RAW DATA —
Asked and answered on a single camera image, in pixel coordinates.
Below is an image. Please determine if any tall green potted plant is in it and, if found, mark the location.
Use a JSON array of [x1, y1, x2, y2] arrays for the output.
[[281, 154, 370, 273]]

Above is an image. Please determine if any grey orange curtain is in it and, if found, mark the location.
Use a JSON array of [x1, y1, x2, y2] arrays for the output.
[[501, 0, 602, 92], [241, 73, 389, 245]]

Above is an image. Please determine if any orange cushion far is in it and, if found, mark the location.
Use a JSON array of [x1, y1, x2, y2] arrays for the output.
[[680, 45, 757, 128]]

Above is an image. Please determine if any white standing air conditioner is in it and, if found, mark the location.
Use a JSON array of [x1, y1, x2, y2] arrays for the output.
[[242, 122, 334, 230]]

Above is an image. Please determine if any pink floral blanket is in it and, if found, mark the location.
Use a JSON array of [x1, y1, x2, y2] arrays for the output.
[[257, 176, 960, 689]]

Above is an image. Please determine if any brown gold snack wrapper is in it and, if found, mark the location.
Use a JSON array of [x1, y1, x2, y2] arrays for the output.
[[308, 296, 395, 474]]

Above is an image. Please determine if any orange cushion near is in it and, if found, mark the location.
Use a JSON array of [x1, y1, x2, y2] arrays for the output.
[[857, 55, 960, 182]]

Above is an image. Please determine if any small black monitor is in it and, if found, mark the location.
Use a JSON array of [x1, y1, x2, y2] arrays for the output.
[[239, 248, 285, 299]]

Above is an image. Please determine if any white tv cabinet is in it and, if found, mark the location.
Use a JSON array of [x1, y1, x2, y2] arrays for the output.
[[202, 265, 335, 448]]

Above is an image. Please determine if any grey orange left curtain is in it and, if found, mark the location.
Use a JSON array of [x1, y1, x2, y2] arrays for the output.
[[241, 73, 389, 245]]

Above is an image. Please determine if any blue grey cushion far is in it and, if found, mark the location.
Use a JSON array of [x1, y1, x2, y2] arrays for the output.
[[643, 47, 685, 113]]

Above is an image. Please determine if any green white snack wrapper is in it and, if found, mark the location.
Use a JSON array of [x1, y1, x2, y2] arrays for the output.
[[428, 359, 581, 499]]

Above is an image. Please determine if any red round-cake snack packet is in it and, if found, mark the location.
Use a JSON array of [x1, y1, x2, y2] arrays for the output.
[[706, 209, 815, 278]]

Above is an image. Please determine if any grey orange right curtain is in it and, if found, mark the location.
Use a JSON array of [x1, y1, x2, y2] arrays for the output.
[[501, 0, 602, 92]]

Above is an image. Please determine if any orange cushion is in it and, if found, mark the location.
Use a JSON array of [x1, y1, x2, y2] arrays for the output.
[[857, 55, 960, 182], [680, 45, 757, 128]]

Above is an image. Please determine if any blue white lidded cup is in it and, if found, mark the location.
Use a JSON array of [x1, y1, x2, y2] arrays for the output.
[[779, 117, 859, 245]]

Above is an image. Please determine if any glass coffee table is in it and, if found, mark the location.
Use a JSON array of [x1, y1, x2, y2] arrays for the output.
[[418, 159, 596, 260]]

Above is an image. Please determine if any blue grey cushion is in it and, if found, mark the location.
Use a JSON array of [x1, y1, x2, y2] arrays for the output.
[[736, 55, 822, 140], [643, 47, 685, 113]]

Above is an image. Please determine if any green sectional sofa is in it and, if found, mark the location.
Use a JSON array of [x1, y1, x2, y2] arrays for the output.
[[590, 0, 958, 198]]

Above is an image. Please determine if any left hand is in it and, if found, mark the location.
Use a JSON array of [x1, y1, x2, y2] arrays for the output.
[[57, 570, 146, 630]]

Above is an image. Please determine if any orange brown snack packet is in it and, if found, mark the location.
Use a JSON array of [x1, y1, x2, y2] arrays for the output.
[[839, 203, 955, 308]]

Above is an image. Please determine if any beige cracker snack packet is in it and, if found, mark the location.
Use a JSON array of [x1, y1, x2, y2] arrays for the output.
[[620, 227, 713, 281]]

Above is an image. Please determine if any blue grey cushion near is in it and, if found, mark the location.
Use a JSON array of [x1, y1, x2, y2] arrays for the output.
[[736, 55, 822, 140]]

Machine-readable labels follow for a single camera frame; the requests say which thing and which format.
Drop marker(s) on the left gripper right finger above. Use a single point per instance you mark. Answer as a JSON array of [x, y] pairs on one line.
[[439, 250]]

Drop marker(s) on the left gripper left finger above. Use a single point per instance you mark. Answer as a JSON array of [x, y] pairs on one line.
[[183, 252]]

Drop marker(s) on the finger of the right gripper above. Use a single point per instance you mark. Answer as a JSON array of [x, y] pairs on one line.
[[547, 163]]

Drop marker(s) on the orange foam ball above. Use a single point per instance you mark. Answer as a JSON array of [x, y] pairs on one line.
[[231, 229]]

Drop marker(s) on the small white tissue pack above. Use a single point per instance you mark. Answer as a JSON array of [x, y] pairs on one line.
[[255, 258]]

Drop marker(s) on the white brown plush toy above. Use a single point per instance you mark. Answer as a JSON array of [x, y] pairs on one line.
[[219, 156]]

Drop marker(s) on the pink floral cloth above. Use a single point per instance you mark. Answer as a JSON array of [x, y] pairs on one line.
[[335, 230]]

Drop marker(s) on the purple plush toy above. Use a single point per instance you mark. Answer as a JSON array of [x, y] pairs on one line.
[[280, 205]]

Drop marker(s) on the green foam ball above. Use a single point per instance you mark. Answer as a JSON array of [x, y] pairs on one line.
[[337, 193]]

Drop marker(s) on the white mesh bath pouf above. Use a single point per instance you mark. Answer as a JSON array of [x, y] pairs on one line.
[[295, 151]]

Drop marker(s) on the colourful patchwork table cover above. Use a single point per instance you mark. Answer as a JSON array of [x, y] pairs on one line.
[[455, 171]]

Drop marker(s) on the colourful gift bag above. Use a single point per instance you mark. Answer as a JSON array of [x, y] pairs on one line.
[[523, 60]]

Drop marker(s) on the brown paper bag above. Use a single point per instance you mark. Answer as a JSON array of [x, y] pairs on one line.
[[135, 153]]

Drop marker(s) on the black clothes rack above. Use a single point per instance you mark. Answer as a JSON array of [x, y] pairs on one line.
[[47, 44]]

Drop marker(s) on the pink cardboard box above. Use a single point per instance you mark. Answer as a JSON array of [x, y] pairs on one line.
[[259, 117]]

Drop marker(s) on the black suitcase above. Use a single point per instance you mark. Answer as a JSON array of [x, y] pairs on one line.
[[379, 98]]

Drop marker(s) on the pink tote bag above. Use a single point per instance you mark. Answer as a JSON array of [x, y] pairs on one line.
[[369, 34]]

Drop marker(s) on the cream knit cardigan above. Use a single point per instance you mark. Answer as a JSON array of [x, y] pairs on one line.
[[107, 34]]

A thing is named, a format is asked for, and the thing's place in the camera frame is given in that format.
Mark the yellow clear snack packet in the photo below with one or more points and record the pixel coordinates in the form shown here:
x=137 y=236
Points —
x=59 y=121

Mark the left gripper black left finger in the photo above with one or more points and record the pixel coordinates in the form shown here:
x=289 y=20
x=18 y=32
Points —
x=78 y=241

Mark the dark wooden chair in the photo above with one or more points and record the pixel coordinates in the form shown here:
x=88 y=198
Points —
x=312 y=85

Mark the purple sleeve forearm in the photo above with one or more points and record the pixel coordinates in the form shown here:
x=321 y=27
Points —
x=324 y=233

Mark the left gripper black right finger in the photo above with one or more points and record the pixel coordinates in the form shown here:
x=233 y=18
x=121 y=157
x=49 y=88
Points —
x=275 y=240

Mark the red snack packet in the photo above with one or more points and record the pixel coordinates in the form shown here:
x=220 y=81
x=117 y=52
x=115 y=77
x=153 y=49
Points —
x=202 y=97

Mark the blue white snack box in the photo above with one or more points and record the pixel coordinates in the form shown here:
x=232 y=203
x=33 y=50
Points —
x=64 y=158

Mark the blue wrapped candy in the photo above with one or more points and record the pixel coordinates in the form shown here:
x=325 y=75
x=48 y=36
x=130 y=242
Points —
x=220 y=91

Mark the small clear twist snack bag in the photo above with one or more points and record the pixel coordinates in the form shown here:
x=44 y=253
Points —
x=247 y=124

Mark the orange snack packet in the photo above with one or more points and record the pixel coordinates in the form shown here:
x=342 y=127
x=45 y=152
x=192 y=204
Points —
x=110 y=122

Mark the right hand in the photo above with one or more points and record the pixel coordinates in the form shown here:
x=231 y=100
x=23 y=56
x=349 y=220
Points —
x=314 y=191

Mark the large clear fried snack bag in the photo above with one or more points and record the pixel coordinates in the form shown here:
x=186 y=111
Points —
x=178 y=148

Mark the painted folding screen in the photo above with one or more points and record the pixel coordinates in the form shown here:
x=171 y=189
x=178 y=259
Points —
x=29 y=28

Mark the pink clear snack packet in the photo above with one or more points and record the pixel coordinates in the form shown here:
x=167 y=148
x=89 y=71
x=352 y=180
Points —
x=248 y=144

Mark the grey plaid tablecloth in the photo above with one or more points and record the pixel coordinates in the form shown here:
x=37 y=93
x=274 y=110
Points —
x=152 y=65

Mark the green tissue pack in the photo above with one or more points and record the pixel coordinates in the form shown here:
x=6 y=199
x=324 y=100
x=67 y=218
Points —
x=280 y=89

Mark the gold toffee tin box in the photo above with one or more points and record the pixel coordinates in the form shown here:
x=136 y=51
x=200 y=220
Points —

TASK DESCRIPTION — The line with "Above is an image. Please determine if any white standing" is the last to include; transcribe exactly every line from the top of the material above down to it.

TASK OUTPUT —
Asked and answered on a single camera image, in pixel coordinates.
Below is an image. Please determine if any tall green potted plant is in it and, if found, mark the location.
Use a JSON array of [x1, y1, x2, y2] arrays for the output.
[[281, 154, 370, 273]]

Above is an image. Please determine if any grey orange curtain is in it and, if found, mark the location.
Use a JSON array of [x1, y1, x2, y2] arrays for the output.
[[501, 0, 602, 92], [241, 73, 389, 245]]

Above is an image. Please determine if any orange cushion far is in it and, if found, mark the location.
Use a JSON array of [x1, y1, x2, y2] arrays for the output.
[[680, 45, 757, 128]]

Above is an image. Please determine if any white standing air conditioner is in it and, if found, mark the location.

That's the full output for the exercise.